## INSTRUCTIONS FOR THE TASK
Find the line containing "Could you point out the hard" in the entries below. Restate it and each line after it, word for word, up to and including the line containing "Could you point out the metal".

[[ PROVIDED MATERIAL, beginning ]]

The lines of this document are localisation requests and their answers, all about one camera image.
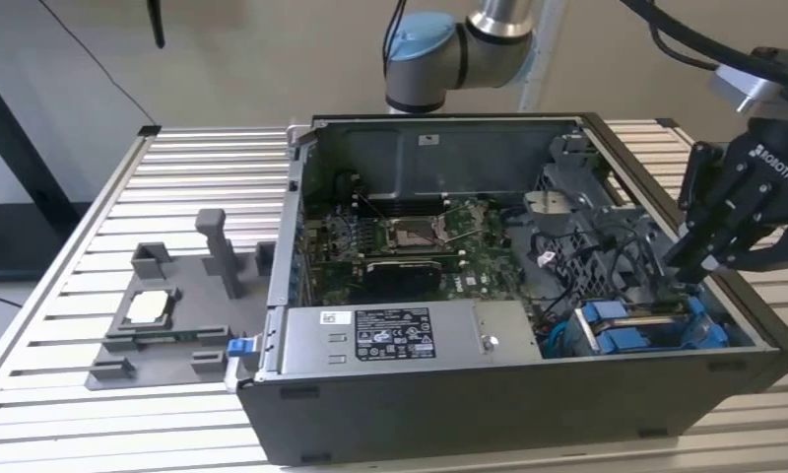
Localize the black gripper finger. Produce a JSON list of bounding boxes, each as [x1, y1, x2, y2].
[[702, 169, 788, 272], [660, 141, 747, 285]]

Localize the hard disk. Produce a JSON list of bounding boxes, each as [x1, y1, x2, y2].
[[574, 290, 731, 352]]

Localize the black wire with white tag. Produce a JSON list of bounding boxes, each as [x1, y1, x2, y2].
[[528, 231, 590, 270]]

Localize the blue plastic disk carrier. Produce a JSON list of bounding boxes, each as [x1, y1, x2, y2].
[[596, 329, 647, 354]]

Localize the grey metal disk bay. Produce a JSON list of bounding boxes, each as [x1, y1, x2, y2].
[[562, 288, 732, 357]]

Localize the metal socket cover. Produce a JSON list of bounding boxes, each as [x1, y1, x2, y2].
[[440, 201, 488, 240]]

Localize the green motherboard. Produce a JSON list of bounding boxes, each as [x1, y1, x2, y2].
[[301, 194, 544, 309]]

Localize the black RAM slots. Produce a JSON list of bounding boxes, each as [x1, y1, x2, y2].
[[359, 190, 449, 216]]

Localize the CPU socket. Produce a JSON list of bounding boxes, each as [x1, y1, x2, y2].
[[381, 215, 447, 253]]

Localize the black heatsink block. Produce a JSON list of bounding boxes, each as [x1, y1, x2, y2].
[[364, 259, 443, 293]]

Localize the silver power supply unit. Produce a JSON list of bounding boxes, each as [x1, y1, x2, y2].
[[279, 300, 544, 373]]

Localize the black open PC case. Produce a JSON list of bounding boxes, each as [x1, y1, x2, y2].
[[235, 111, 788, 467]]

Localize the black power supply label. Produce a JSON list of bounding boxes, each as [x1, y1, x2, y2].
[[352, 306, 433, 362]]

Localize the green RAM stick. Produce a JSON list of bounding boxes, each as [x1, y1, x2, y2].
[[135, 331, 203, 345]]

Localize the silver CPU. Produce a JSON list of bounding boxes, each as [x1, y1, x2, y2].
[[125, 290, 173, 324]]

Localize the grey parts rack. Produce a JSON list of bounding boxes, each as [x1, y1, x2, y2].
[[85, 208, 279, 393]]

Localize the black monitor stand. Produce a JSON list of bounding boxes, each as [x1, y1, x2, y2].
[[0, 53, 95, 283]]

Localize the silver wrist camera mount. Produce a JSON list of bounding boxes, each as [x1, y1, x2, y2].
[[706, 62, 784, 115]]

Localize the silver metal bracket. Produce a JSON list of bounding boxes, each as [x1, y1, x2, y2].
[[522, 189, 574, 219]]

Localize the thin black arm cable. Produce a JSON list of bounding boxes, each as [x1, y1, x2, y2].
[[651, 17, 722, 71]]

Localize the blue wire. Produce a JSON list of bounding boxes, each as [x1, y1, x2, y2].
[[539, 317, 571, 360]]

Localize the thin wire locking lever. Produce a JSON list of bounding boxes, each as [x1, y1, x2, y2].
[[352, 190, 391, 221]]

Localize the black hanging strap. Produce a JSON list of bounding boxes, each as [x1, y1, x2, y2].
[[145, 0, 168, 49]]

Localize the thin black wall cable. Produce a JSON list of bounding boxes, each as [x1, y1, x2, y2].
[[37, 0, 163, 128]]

[[ PROVIDED MATERIAL, end ]]
[[ PROVIDED MATERIAL, beginning ]]

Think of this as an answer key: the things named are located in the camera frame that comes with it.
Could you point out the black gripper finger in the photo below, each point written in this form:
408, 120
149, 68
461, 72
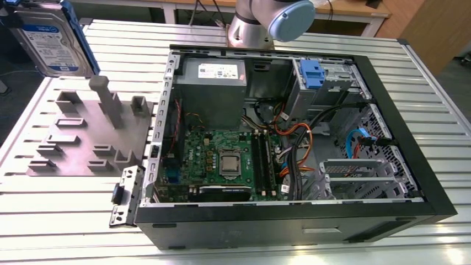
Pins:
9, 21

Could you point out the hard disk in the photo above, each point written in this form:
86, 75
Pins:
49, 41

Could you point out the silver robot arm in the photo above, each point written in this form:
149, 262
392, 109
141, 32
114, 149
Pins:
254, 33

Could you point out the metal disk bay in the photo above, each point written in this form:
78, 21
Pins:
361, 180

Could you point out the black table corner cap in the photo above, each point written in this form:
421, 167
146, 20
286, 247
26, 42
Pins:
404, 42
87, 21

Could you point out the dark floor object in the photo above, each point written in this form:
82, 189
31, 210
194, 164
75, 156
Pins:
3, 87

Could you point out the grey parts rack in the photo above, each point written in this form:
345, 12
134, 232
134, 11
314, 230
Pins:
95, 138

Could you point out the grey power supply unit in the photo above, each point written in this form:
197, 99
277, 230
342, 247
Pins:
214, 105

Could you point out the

[[ PROVIDED MATERIAL, end ]]
[[ PROVIDED MATERIAL, beginning ]]

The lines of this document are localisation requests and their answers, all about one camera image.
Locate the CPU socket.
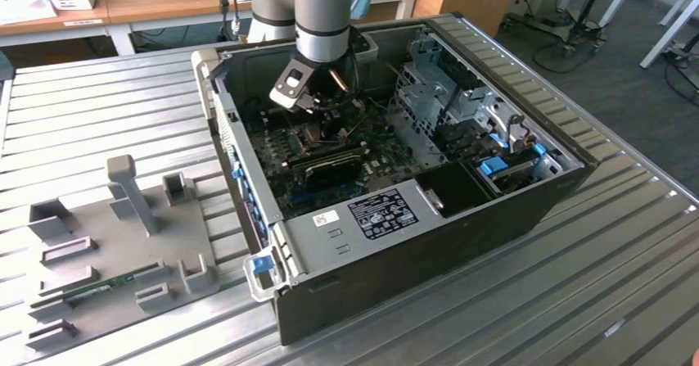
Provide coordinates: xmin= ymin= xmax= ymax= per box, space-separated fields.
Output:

[[ PROVIDED MATERIAL, end ]]

## ANSWER AREA
Could you point out the hard disk in the photo above, each point written in this form:
86, 75
Pins:
49, 41

Could you point out the silver robot arm in the photo above, each point written in this form:
149, 262
392, 109
141, 32
114, 149
Pins:
254, 33

Could you point out the metal disk bay in the photo above, each point written in this form:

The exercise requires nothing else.